Yeah I've definitely learnt I need to have a hot bath/shower then clothe myself up and relax before bed and pop a hot water bottle in the bed. I hate how much our gas bills area mounting up at the moment hmm

Deux Tue 26-Mar-13 19:33:36

I lived in cold and draughty flats with sash windows.

I wonder if this might work? It is what we did as students and was easy to remove and didn't make a mess of the windows.

Take a sheet of newspaper and fold up about an inch or so and keep on folding so you have a thick strip of folded newspaper.

Dampen this by dipping it in water quickly and squeezing out the excess water. Make sure it's not dripping wet and is only damp. Pat/squeeze in a towel if necessary.

Put these dampened strips around gaps in your sashes and make sure you fill the gaps tight with the dampened newspaper. As the paper dries out the paper will swell and expand to fill the gaps. You may need to use several sheets folded up depending on the size of the gap.

When the weather is warmer, you can just lift out the dried newspaper.

It worked a treat for us and never caused any damage.

georgedawes Tue 26-Mar-13 20:09:10

electric blanket is brilliant and doesn't cost a lot to run at all.

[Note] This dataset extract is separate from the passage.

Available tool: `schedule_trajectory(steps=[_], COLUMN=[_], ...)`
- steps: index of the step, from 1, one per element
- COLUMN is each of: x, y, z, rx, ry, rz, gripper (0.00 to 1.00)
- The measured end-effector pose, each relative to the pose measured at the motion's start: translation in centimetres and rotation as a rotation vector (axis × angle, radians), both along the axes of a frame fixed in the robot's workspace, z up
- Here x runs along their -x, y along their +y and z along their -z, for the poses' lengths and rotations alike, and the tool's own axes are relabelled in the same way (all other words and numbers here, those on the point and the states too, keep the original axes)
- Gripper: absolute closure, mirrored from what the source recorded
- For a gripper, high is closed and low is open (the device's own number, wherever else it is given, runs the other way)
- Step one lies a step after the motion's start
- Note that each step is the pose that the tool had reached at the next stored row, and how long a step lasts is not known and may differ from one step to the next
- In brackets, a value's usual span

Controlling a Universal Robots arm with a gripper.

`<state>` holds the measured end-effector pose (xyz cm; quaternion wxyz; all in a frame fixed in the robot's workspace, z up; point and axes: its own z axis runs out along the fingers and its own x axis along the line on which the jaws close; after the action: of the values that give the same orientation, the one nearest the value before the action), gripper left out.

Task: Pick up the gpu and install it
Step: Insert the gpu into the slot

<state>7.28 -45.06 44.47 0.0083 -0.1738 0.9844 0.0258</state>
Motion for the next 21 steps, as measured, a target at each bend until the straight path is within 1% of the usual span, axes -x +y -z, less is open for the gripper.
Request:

Our bedroom is freezing but you don't notice it at all with it on. Best buy ever for a cold house!

MrsBigBadBeck Tue 26-Mar-13 20:30:34

Are the blankets safe l sleep with on too? Ahhh sounds lush I must saysmile

georgedawes Tue 26-Mar-13 21:18:06

Yes and machine washable too.

Bramshott Wed 27-Mar-13 11:04:20

Not sure if anyone's mentioned this, but the easiest way to fit a curtain over the front door is to use a door pole or portiere rod, which means you fix the curtain to the door and not the wall.